Recently, in addition to presenting the City’s 2017 operating and capital budgets, the Mayor of Pittsburgh announced that the City had reached an agreement with the Rivers Casino for a payment next year of $10 million, a sum integral to the City’s operating plan. The payment agreement represents what would have been the casino’s local share assessment (host fee) as required by law prior to the Supreme Court’s decision to strike down (or sever) the language outlining how casinos were to pay host fees to the counties and municipalities where they were located.
The section of the law, Act 71 of 2004, 1403(c) states that casinos (there are three categories: category 1 being connected to a horse racing facility, category 2 being a stand-alone casino, and category 3 being a resort casino) are to pay their host counties and municipalities a portion of their gross terminal revenue (GTR). Rivers, a category 2 facility in a County of the Second Class (Allegheny) and in a City of the Second Class (Pittsburgh) has to pay 2 percent of its GTR to the County and 2 percent, or $10 million, whichever is greater, to the City. Based on 2015 audited financials for 2015, the County received $5.4 million and the City $10 million.
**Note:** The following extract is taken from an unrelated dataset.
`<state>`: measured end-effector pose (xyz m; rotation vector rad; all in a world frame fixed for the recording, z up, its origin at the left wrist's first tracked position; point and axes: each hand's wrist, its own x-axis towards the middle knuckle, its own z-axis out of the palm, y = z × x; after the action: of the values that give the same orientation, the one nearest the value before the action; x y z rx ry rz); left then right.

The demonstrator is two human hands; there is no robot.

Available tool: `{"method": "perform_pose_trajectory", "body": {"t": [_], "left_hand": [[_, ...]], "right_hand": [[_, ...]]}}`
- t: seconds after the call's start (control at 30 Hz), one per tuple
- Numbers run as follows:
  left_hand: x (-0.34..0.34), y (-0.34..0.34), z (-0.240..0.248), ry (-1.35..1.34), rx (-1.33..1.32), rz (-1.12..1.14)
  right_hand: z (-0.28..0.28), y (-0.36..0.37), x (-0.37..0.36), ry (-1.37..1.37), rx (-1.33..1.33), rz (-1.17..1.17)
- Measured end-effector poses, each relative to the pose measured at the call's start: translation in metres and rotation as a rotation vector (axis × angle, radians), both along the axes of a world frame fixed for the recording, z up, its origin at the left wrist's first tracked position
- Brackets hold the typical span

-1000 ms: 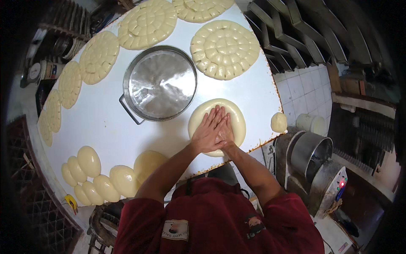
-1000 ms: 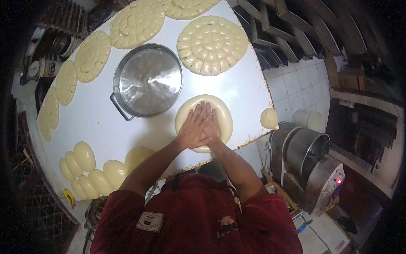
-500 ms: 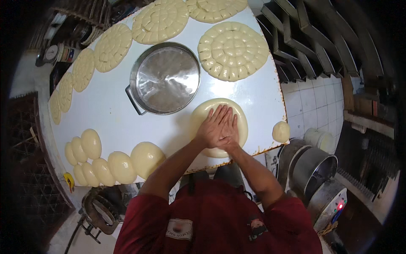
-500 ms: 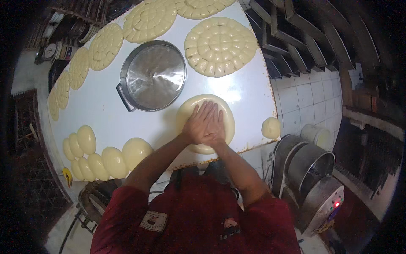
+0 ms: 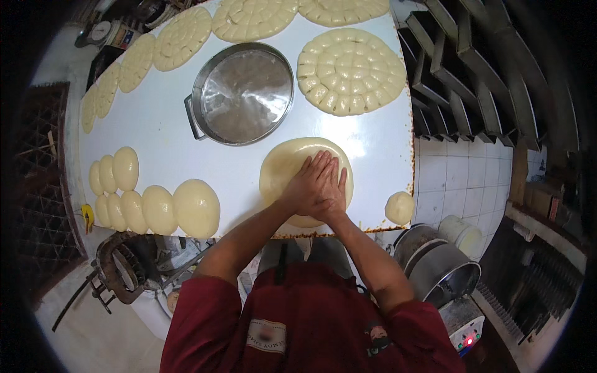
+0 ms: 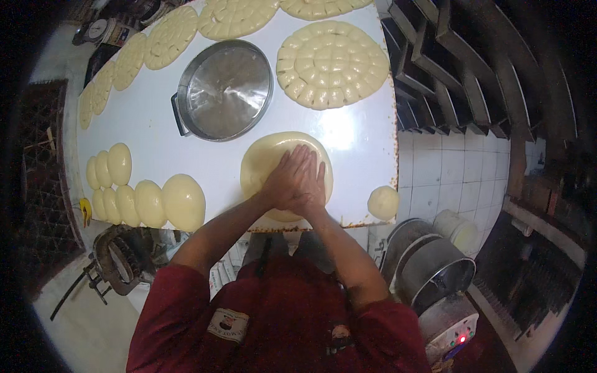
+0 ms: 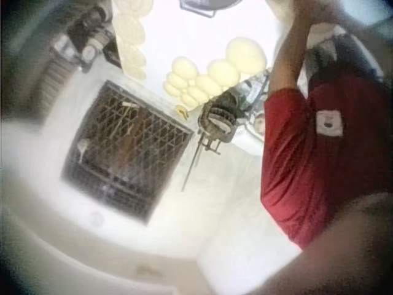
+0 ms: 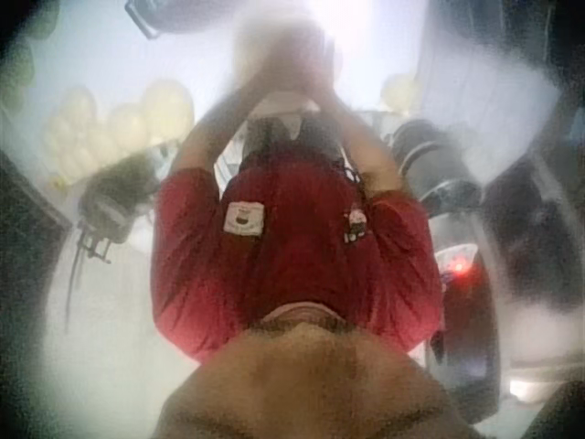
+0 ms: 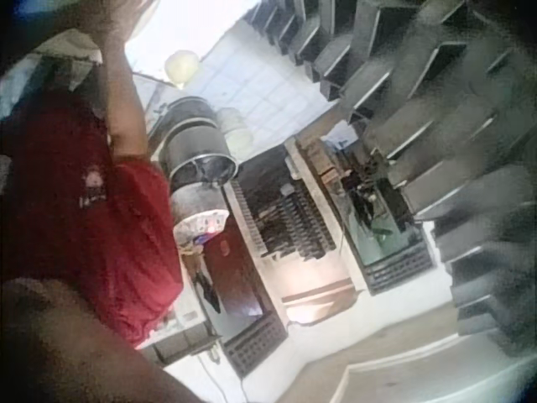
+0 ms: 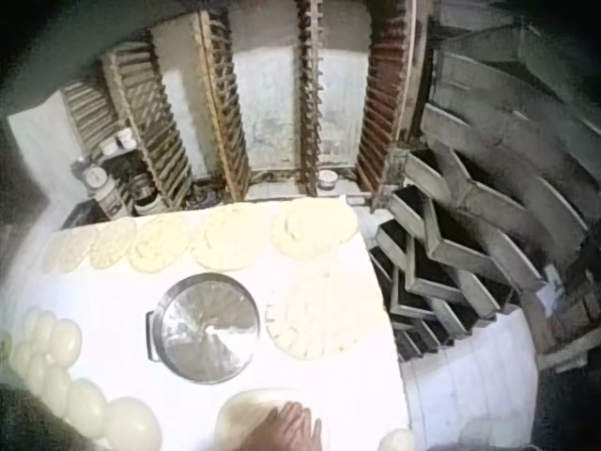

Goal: The person flattens dough balls by hand on a white table, places them into a round metal pan, and uses a manual press machine to score the dough. The person repeats this process for multiple dough units.

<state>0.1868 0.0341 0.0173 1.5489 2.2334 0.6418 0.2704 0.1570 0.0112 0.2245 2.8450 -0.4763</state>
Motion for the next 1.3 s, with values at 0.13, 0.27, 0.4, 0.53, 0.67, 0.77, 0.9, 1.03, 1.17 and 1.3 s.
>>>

It was this latter language—requiring a percentage or a minimum dollar amount to a municipality—that prompted Mt. Airy Casino, a category 2 facility in a County of the Fourth Class (Monroe) and a Township of the Second Class (Paradise) to bring a lawsuit. The casino argued that the section of the law violated the Pennsylvania Uniformity Clause "…because [the municipal requirement] imposes grossly unequal local share assessments upon similarly situated slot machine licensees".
The Supreme Court of Pennsylvania, which has exclusive jurisdiction over claims stemming from Act 71 by virtue of language in the statute, found merit in the casino’s claims (specifically the argument that depending on whether a casino’s GTR was above or below $500 million their municipal host fee would result in differing taxation). Indeed, the Court ruled in favor of the Mt. Airy Casino and severed all of the Act’s language at 1403(c)(2) and (3) outlining how counties and municipalities were to receive host fees and how much.
The Court noted that "…our decision may significantly affect many counties and municipalities that have ordered their affairs in reliance upon Section 1403" and thus stayed their decision for 120 days to "…afford the General Assembly an opportunity to evaluate potential remedial measures".
To date, nothing has passed the General Assembly, and, given existing language in the Pennsylvania Rules of Civil Procedure, specifically Rule 106, which outlines periods of time referred to in rules, the 120 day stay should be up on January 26th. In the meantime, counties and municipalities are obviously worried and wondering what will emerge from the General Assembly. Besides the arrangement by Pittsburgh and Rivers Casino, published reports show that Penn National (category 1) has come to an agreement with Dauphin County for a $6.5 million payment and Mohegan Sun (category 1) with Plains Township for $3 million.
So what is the long term solution? In the Supreme Court opinion it was noted the Mt. Airy wanted "…to strike the $10 million minimum local share assessment, leaving a uniform 4% tax rate for all casinos [casinos in Philadelphia pay 4% to the consolidated city/county]". The state Department of Revenue wanted to keep the $10 million minimum.
The language for host fees for counties (2% of GTR) was not challenged, but it was likewise severed by the decision, so it could be seen as an example of how Mt. Airy’s recommendation would satisfy uniformity. However, it would not guarantee a minimum $10 million to the host municipalities. A flat $10 million requirement with no reference to an alternative percentage payment would seem to treat all casinos the same, but it appears from notes in the Supreme Court decision that they disagreed with the Department of Revenue’s argument that the host fee was more like an excise or privilege tax.
If revised legislation keeps the County share at 2 percent and alters the municipal share to 4 percent, then Pittsburgh would get slightly more than $10 million from Rivers based on the $5.4 million (at 2 percent of GTR) Allegheny County received.
The General Assembly is out of session and reconvening in January. It is quite clear that one of the top priorities is to design a fix for the host fee language that will be acceptable to the Court. There is some leeway. But if the 120 day stay lapses, then host counties and municipalities will be even more concerned. For whatever time the fee is in limbo there can be no required payment as it is doubtful the fee can be levied retroactively. Thus, some urgency by the General Assembly is needed.